Yang Ji-Yeon, Werner Henrica M J, Li Jie, Westin Shannon N, Lu Yiling, Halle Mari K, Trovik Jone, Salvesen Helga B, Mills Gordon B, Liang Han
Department of Bioinformatics and Computational Biology, The University of Texas MD Anderson Cancer Center, Houston, Texas. Department of Applied Mathematics, Kumoh National Institute of Technology, Gumi-si, South Korea.
Centre for Cancer Biomarkers, Department of Clinical Science, The University of Bergen, Bergen, Norway. Department of Obstetrics and Gynecology, Haukeland University Hospital, Bergen, Norway.
Clin Cancer Res. 2016 Jan 15;22(2):513-23. doi: 10.1158/1078-0432.CCR-15-0104. Epub 2015 Jul 29.
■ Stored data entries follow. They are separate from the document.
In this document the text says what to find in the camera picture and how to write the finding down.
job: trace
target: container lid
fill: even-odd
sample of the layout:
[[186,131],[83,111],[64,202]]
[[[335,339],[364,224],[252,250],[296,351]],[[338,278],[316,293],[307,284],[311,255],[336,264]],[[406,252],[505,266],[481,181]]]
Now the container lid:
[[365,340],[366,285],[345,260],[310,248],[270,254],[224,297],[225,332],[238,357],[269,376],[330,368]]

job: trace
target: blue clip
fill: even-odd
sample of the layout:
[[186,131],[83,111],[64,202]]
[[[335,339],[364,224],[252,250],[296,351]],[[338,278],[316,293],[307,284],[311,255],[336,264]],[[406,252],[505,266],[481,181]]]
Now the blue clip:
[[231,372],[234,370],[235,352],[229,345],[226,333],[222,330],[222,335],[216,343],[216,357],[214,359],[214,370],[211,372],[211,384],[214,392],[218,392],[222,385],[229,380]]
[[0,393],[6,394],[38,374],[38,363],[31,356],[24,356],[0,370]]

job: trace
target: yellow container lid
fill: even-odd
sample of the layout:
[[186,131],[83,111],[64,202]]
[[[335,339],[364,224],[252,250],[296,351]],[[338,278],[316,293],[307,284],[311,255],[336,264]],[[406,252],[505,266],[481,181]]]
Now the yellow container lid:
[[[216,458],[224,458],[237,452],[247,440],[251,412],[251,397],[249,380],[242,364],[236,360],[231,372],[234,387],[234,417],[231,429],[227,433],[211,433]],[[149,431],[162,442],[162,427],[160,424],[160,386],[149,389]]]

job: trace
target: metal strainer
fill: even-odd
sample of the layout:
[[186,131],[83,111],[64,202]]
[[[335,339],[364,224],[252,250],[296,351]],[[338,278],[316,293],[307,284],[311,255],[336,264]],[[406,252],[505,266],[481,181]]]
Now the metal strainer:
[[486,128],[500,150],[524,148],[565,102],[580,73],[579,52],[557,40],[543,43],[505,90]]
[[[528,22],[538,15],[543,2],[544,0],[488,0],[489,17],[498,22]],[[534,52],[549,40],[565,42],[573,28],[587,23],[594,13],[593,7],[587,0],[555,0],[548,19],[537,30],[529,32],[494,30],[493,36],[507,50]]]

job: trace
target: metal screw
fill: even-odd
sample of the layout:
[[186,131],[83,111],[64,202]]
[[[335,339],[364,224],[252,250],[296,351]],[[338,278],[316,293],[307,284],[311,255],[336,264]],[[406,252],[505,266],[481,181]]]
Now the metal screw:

Endometrioid endometrial carcinoma (EEC) is the major histologic type of endometrial cancer, the most prevalent gynecologic malignancy in the United States. EEC recurrence or metastasis is associated with a poor prognosis. Early-stage EEC is generally curable, but a subset has high risk of recurrence or metastasis. Prognosis estimation for early-stage EEC mainly relies on clinicopathologic characteristics, but is unreliable. We aimed to identify patients with high-risk early-stage EEC who are most likely to benefit from more extensive surgery and adjuvant therapy by building a prognostic model that integrates clinical variables and protein markers.
We used two large, independent early-stage EEC datasets as training (n = 183) and validation cohorts (n = 333), and generated the levels of 186 proteins and phosphoproteins using reverse-phase protein arrays. By applying an initial filtering and the elastic net to the training samples, we developed a prognostic model for overall survival containing two clinical variables and 18 protein markers and optimized the risk group classification.
The Kaplan-Meier survival analyses in the validation cohort confirmed an improved discriminating power of our prognostic model for patients with early-stage EEC over key clinical variables (log-rank test, P = 0.565 for disease stage, 0.567 for tumor grade, and 1.3 × 10(-4) for the integrative model). Compared with clinical variables (stage, grade, and patient age), only the risk groups defined by the integrative model were consistently significant in both univariate and multivariate analyses across both cohorts.
Our prognostic model is potentially of high clinical value for stratifying patients with early-stage EEC and improving their treatment strategies.
子宫内膜样腺癌(EEC)是子宫内膜癌的主要组织学类型,是美国最常见的妇科恶性肿瘤。EEC复发或转移与预后不良相关。早期EEC一般可治愈,但有一部分具有较高的复发或转移风险。早期EEC的预后评估主要依赖于临床病理特征,但并不可靠。我们旨在通过构建一个整合临床变量和蛋白质标志物的预后模型,来识别最有可能从更广泛手术和辅助治疗中获益的高危早期EEC患者。
我们使用两个大型独立的早期EEC数据集作为训练队列(n = 183)和验证队列(n = 333),并使用反相蛋白质阵列生成186种蛋白质和磷酸化蛋白质的水平。通过对训练样本进行初始筛选和弹性网络分析,我们开发了一个包含两个临床变量和18个蛋白质标志物的总生存预后模型,并优化了风险组分类。
验证队列中的Kaplan-Meier生存分析证实,我们的预后模型对早期EEC患者的区分能力优于关键临床变量(对数秩检验,疾病分期P = 0.565,肿瘤分级P = 0.567,整合模型P = 1.3×10⁻⁴)。与临床变量(分期、分级和患者年龄)相比,只有整合模型定义的风险组在两个队列的单变量和多变量分析中均始终具有显著性。
我们的预后模型对于早期EEC患者分层及改善其治疗策略可能具有较高的临床价值。